### Beat the Streak: Day Eight

In this blog post, we will explore three factors that influence the probability of correctly selecting a player to get a hit on a given day.  These are:

1. Individual batter strength, as measured by the proportion of plate appearances that resulted in a hit.

2. Team offensive strength, as measured by the average number of plate appearances per game by the batting team.

3. The position in the batting order.

We plot the distribution of these statistics over (batter, year) pairs and (team, year) pairs.  The plots below reveal that the best batters get a hit in about 30% of plate appearances, and the strongest offensive teams average 39 plate appearances per game.  The tables below show the top-performing batters and teams:

batter year
Josh Hamilton 2010 0.326
Trea Turner 2016 0.324
Jose Altuve 2014 0.319
Daniel Murphy 2016 0.316
Melky Cabrera 2012 0.315
Dee Gordon 2015 0.315
Hanley Ramirez 2013 0.312
Michael Young 2011 0.310
Carlos Gonzalez 2010 0.310
batter_team year
Mets 2011 39.000
Yankees 2017 39.006
Braves 2018 39.051
Red Sox 2010 39.093
Reds 2018 39.143
Red Sox 2013 39.253
Yankees 2010 39.253
Tigers 2013 39.278
Red Sox 2011 39.389

Note that the data I am working with currently covers years 2010 - 2018, which is somewhat stale, but should be sufficient for the purposes of understanding these general factors.  For an individual team, we can effectively model the number of plate appearances with a negative binomial distribution.  This is a distribution that counts the number of successes (i.e., non-outs) before a pre-specified number of failures (i.e., outs).  We set the number of failures, $r$ to be $27$.  Note that this model is simply an approximation to the true distribution.  In home games, $24$ outs might be sufficient, and in extra-innings games more would be needed.  Moreover, this model does not account for the possibility of double and triple plays, nor the fact that different players in the lineup have difference chances of success.  Nevertheless, it serves as a simple and reasonable model for this quantity.  We can fit the model to data using the moment matching method.  Doing this on the 2016 Red Sox data yields the following plot:

This demonstrates that the fit is reasonable.  Now, we will analytically try to determine the probability that an individual player will get a hit as a function of the three factors mentioned at the beginning of this post.  Let's assume that each player has a unique single-plate-appearance hit probability, which we will denote $p$.  Now if that players has $n$ plate appearances, the probability that they will get a hit in any one plate appearance is simply $1 - (1 - p)^n$.  However, the number of plate appearances for an individual player is a random quantity that depends on the number of plate appearances for the team.  Let $N$ denote the number of plate appearances for the team, which we assumed was sampled from a negative binomial distribution.  Then we have:

$$n = \lfloor 1 + \frac{N - order}{9} \rfloor$$

Here, "order" is the position in the lineup of the player.  We can calculate the probability of each $n$ using the probability mass function of the negative binomial, to estimate the overall probability of a hit:

$$\sum_{N=27}^{\infty} f(N) (1 - (1 - p)^{ \lfloor 1 + \frac{N - order}{9} \rfloor })$$

$f(N)$ above denotes the PMF of the negative binomial.  Plotting this function for a set of reasonable inputs yields the following contour plot:

This plot was constructed under the assumption of a lead-off batter.  The color indicates the probability of at least one hit in the game, whereas the x-axis indicates the probability of a hit in a single plate appearance.  This plot shows that, roughly speaking, picking a batter with 1% better chance of a hit in one plate appearance is equivalent to picking a team that gets 2 more plate appearances on average.  This plot was for the lead-off batter.  The plot below shows what the probability of a hit is for batters in different positions in the lineup, assuming $0.3$ hit probability per plate appearances and an average of 38 team plate appearances under the negative binomial model.  This plot demonstrates that, all else equal, each position in the lineup costs about 0.8% to the probability of at least one hit.

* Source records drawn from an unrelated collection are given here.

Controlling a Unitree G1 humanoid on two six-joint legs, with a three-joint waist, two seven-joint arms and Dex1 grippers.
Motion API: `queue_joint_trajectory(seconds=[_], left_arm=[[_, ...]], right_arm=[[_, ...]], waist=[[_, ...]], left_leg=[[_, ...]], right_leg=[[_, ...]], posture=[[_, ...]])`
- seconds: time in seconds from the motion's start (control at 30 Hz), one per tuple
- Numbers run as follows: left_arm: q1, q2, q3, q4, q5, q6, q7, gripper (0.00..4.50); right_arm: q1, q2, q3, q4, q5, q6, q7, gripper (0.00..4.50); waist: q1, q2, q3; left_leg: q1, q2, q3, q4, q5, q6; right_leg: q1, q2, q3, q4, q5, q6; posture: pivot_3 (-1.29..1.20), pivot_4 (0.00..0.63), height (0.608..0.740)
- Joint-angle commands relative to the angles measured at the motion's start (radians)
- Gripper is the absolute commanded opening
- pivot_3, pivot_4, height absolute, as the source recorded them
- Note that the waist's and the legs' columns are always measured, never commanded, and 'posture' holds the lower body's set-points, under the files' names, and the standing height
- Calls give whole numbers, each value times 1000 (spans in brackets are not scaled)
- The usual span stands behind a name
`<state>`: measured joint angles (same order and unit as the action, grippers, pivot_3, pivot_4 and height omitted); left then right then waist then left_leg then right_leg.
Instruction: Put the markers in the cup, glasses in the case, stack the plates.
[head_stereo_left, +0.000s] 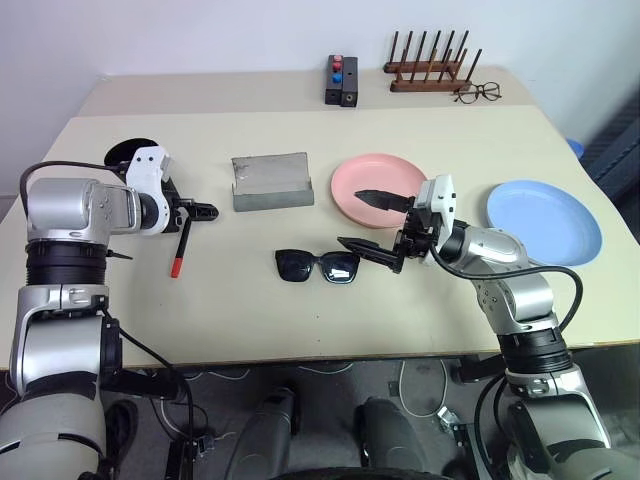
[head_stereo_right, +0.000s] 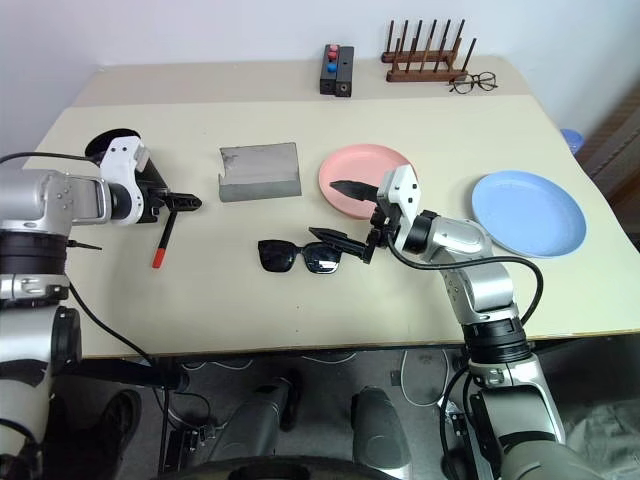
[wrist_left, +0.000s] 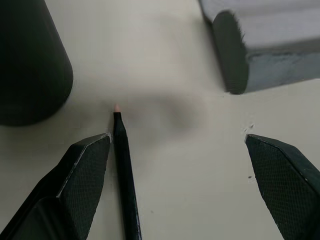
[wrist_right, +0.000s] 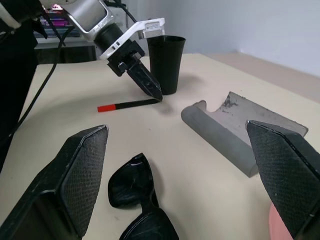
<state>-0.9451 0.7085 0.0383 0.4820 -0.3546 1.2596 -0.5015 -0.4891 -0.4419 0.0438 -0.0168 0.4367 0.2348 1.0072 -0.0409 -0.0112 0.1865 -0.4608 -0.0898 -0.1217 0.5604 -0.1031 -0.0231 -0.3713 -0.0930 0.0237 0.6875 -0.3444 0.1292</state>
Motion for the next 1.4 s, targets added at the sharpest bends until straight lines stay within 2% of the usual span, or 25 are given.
queue_joint_trajectory(seconds=[0.03, 0.2, 0.33, 0.6, 0.77, 0.9, 1.1, 1.4], left_arm=[[-49, 29, -22, 23, 30, -35, -35, 4459], [-34, 19, -24, -4, 35, -11, -41, 4459], [2, 25, 1, -116, 19, 49, -30, 4459], [94, 48, 149, -422, -19, 325, 35, 4459], [211, 16, 233, -522, -86, 355, 96, 4459], [252, 11, 256, -523, -140, 355, 138, 4459], [288, 76, 235, -470, -210, 355, 152, 4459], [296, 56, 236, -411, -253, 355, 206, 4459]], right_arm=[[-1, 4, -10, -42, 7, -19, -4, 4500], [6, 1, -9, -46, 4, -20, -6, 4500], [9, -3, -10, -47, 3, -21, -4, 4500], [4, -1, -5, -31, -3, -31, 2, 4500], [1, 3, 0, -18, -6, -40, 5, 4500], [-3, 8, 12, -11, -13, -47, 9, 4500], [4, 13, 14, -13, -18, -54, 5, 4500], [21, 10, 10, -33, -19, -53, -8, 4500]], waist=[[0, 0, 0], [-1, 0, 0], [-1, 0, 0], [-3, 0, 0], [-2, 0, 0], [5, -1, 0], [4, 0, 0], [6, 0, 0]], left_leg=[[0, 0, 0, 0, 0, 0], [0, 0, 0, 0, 0, 0], [0, 0, 0, 0, 0, 0], [0, 0, 0, 0, 0, 0], [0, 0, 0, -1, 0, 0], [0, 0, 0, 0, 0, 0], [0, 0, 0, 0, 0, 0], [0, 0, 0, 0, 0, 0]], right_leg=[[0, 0, 0, 0, 0, 0], [0, 0, 0, 0, 0, 0], [0, 0, 0, 0, 0, 0], [-1, 0, 1, 0, 0, 0], [0, 0, 1, 0, 0, 0], [0, 0, 1, 0, 0, 0], [-1, -1, 1, 0, 0, 0], [-1, -1, 1, 0, 0, 0]], posture=[[0, 150, 740], [0, 150, 740], [0, 150, 740], [0, 150, 740], [0, 150, 740], [0, 150, 740], [0, 150, 740], [0, 150, 740]])
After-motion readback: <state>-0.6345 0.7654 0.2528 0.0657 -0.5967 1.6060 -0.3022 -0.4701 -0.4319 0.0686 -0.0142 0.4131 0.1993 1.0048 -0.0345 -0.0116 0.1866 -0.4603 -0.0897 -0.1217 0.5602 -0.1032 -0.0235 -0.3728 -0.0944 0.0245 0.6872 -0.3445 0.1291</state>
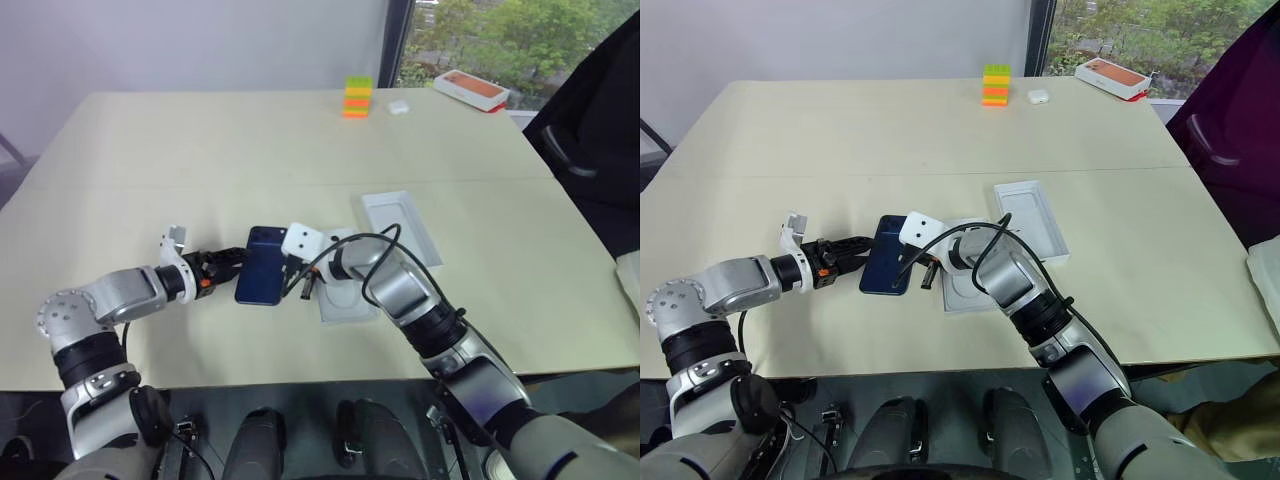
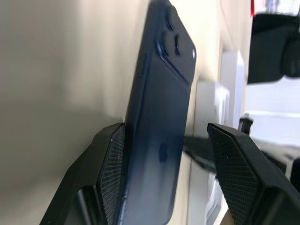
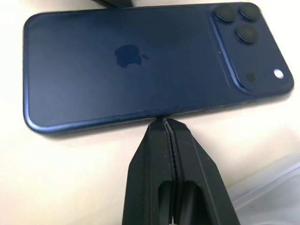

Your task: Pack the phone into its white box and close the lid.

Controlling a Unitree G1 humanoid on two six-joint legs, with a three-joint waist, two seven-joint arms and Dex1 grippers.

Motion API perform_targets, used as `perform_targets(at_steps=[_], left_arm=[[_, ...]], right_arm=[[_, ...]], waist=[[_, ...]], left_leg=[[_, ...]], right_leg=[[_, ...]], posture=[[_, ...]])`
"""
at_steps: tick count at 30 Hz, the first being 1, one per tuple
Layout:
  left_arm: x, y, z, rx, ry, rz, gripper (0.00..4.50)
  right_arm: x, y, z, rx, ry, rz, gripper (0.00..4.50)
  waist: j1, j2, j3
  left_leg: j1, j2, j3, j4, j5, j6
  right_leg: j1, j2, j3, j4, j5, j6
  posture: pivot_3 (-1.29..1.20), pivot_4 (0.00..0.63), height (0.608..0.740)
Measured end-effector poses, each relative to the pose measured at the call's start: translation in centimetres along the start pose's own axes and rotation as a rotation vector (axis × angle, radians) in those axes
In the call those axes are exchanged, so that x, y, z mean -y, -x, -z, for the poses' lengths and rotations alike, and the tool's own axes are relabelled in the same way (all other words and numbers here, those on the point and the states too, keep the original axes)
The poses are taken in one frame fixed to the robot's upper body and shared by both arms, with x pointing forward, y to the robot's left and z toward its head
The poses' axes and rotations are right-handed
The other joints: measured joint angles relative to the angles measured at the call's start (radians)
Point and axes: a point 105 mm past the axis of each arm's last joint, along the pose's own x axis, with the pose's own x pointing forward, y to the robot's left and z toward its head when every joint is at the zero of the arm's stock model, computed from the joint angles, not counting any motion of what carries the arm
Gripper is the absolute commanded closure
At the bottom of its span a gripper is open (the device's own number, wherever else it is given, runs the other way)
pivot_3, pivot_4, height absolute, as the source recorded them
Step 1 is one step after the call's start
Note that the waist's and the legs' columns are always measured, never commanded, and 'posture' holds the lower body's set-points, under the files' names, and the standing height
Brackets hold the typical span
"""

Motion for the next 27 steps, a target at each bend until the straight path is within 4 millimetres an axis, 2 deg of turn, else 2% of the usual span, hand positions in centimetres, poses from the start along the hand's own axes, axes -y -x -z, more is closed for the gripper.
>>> perform_targets(at_steps=[7,11,18,27], left_arm=[[0.0,0.3,0.9,-0.03,-0.035,-0.085,1.54],[1.6,-1.0,3.8,-0.169,-0.092,-0.04,1.54],[1.7,-1.2,3.8,-0.174,-0.085,-0.046,1.54],[1.1,-0.4,3.8,-0.139,-0.04,-0.005,1.54]], right_arm=[[0.1,0.0,0.0,0.001,0.004,0.006,4.47],[-1.4,-1.1,-1.3,0.037,0.029,-0.04,4.47],[-1.5,-1.2,-1.2,0.039,0.039,-0.042,4.47],[-1.8,-1.3,-1.5,0.053,0.038,-0.059,4.47]], waist=[[0.0,0.0,0.0],[-0.001,0.0,0.0],[0.001,0.001,0.001],[-0.003,0.001,0.001]], left_leg=[[0.0,0.0,0.0,0.0,0.0,-0.001],[-0.001,0.0,-0.001,0.0,0.0,-0.001],[-0.002,-0.003,-0.001,0.0,0.001,-0.001],[-0.004,-0.003,-0.001,0.0,0.001,-0.001]], right_leg=[[0.0,-0.001,0.0,0.0,0.001,-0.002],[0.0,-0.001,-0.001,0.0,0.001,-0.002],[-0.001,0.0,-0.002,0.0,0.001,-0.002],[-0.003,0.0,-0.001,-0.001,0.0,0.0]], posture=[[0.0,0.15,0.74],[0.0,0.15,0.74],[0.0,0.15,0.74],[0.0,0.15,0.74]])
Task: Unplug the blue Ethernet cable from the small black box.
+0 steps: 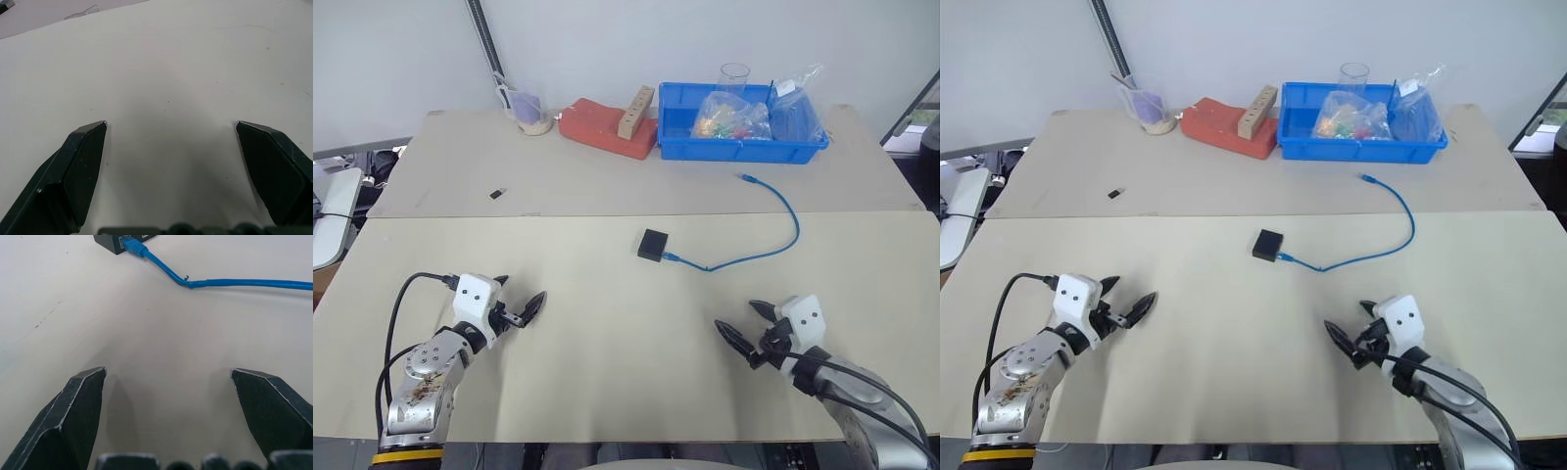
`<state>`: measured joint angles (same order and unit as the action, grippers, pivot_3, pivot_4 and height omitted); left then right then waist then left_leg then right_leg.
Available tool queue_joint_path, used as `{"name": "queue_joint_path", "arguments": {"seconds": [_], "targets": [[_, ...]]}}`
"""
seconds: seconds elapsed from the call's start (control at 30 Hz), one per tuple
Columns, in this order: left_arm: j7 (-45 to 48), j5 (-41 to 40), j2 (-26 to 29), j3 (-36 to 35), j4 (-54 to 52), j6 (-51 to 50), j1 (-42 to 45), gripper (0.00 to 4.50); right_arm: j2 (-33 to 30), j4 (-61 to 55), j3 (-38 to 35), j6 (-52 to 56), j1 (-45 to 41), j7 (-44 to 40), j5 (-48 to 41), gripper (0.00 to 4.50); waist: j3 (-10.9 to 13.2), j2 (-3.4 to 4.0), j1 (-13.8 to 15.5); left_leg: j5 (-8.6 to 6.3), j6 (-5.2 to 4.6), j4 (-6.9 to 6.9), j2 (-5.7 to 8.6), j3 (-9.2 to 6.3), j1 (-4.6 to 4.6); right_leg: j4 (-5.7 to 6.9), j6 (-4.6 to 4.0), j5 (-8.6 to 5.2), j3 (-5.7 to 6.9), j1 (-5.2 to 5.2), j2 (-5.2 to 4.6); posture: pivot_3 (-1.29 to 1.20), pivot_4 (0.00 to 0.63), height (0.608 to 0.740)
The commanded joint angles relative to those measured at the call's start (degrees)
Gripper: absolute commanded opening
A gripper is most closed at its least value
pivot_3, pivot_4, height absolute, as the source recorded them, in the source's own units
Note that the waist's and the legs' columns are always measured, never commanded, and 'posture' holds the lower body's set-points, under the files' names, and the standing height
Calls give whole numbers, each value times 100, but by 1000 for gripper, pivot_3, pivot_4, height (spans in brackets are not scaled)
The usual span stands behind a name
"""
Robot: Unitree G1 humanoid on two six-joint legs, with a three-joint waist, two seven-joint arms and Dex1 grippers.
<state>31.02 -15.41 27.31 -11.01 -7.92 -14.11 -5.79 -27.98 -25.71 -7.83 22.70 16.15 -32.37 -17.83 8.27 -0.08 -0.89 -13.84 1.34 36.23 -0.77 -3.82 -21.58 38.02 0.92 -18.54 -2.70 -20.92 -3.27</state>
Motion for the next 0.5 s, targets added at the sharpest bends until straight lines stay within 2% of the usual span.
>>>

This blog post suggests that an 80% success rate in BTS should be attainable, by carefully considering the batter, the team, and the position in the lineup.  For some reason that number has been elusive to me so far in my efforts to beat the streak.  Even though as we saw above that some hitters were able to get hits in 30% of plate appearances in a given season, it's entirely possible that this impressive success rate was due in part by luck, and the true success rate (which is unknown) could be below 30%.  This could partially explain why an 80% success rate has been so hard to achieve in BTS.